Query the database to create one overall Pandas dataframe which is then filtered to remove any classes where the GPA is 4.0

In [2]:
engine = create_engine('postgresql:///uw_madison')
In [3]:
query = """SELECT * FROM days_gpas;"""
In [4]:
all_days_df = pd.read_sql(query, engine)
all_days_df.describe()
Out[4]:
section_number section_gpa
count 175962.000000 175962.000000
mean 5.318677 3.414629
std 11.613988 0.363838
min 1.000000 0.000000
25% 1.000000 3.154255
50% 1.000000 3.447619
75% 4.000000 3.716216
max 234.000000 3.998418
In [5]:
all_days_df.head()
Out[5]:
uuid name mon tues wed thurs fri sat sun subject_name section_number section_gpa
0 00015734-b612-3152-bf5f-7f6855e1c0c0 Fundamentals of Analytical Sci false false true false false false false Chemistry 1 3.117647
1 00015734-b612-3152-bf5f-7f6855e1c0c0 Fundamentals of Analytical Sci false true false true false false false Chemistry 1 3.117647
2 0002389b-0bda-3f47-b5e7-e9d8973cb2e9 Corporate&Special Info Serv true false false false false false false Library and Information Studies 1 3.818182
3 00028b06-6e42-3a3e-b484-69fd61baf978 Spectrochemical Measuremts true false true false true false false Chemistry 1 3.425926
4 0006b3f8-3403-35d5-bda2-9489e3c84434 Consultatn&Suprvsn-Soc Work false true false false false false false Social Work 1 3.730769
In [6]:
all_days_df = all_days_df.loc[all_days_df['section_gpa'] != 4.0]
all_days_df.describe()
Out[6]:
section_number section_gpa
count 175962.000000 175962.000000
mean 5.318677 3.414629
std 11.613988 0.363838
min 1.000000 0.000000
25% 1.000000 3.154255
50% 1.000000 3.447619
75% 4.000000 3.716216
max 234.000000 3.998418

The overall dataframe is then used to make dataframes for each day and for all other days. E.g. a Monday dataframe with a dataframe for all days besides Monday.
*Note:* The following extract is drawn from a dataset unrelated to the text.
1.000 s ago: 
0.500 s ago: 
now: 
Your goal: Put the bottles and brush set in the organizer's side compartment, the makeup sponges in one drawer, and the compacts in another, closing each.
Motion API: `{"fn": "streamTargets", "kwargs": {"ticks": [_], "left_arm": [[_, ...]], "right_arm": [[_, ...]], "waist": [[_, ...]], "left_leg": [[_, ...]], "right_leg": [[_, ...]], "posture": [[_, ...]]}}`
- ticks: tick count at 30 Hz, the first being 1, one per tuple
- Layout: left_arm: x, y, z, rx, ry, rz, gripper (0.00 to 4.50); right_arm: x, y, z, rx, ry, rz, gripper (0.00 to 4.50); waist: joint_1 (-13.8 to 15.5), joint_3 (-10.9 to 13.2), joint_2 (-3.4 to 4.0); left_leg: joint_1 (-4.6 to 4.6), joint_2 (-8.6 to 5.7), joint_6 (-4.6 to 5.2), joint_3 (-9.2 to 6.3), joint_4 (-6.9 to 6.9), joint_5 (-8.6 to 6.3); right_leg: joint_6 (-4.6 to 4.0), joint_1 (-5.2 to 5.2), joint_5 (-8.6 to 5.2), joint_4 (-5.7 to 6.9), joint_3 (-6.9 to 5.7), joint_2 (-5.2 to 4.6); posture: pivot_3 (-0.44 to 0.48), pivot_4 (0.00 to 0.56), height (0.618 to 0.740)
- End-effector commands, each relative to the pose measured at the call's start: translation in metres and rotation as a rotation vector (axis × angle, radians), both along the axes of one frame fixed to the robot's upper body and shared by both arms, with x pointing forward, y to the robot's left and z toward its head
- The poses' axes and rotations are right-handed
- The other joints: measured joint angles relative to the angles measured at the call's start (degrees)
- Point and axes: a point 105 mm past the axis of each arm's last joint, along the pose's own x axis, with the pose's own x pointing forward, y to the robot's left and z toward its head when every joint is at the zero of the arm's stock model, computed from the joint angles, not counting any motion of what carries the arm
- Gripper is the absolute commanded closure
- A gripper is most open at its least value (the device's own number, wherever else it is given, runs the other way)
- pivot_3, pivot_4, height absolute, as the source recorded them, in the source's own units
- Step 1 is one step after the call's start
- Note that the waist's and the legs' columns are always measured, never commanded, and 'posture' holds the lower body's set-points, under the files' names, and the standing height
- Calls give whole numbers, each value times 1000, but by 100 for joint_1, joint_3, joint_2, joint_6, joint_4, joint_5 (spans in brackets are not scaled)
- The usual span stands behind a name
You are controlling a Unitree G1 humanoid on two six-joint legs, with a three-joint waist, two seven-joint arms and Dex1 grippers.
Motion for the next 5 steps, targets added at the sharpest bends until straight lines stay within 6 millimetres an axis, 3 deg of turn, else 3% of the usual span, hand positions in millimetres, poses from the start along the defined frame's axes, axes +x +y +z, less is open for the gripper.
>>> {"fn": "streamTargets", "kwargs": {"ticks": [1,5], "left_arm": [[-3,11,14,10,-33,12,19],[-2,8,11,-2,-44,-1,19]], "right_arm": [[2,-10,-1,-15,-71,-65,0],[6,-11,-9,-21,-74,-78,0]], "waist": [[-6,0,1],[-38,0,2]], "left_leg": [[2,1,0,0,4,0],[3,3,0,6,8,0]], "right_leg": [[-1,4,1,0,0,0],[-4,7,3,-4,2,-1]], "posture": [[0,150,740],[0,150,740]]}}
Then randomly pick 70 from each dataframe to make plots and conduct hypothesis testing on.

In [7]:
days = ['mon', 'tues', 'wed', 'thurs', 'fri', 'sat', 'sun']
In [17]:
gpas = []
p_vals = {}
one_d_p_vals = []

for day in days:
    day_df = all_days_df.loc[all_days_df[str(day)] == 'true', 'section_gpa']
    day_choice = np.random.choice(day_df, size=70, replace=False)
    
    not_day_df = all_days_df.loc[all_days_df[str(day)] != 'true', 'section_gpa']
    not_day_choice = np.random.choice(not_day_df, size=70, replace=False)
    gpas.append({"day": day_choice, "not_day": not_day_choice})
    p_vals[str(day)] = stats.ttest_ind(day_choice, not_day_choice, equal_var=False)
    one_d_p_vals.append(stats.ttest_ind(day_choice, not_day_choice, equal_var=False)[1])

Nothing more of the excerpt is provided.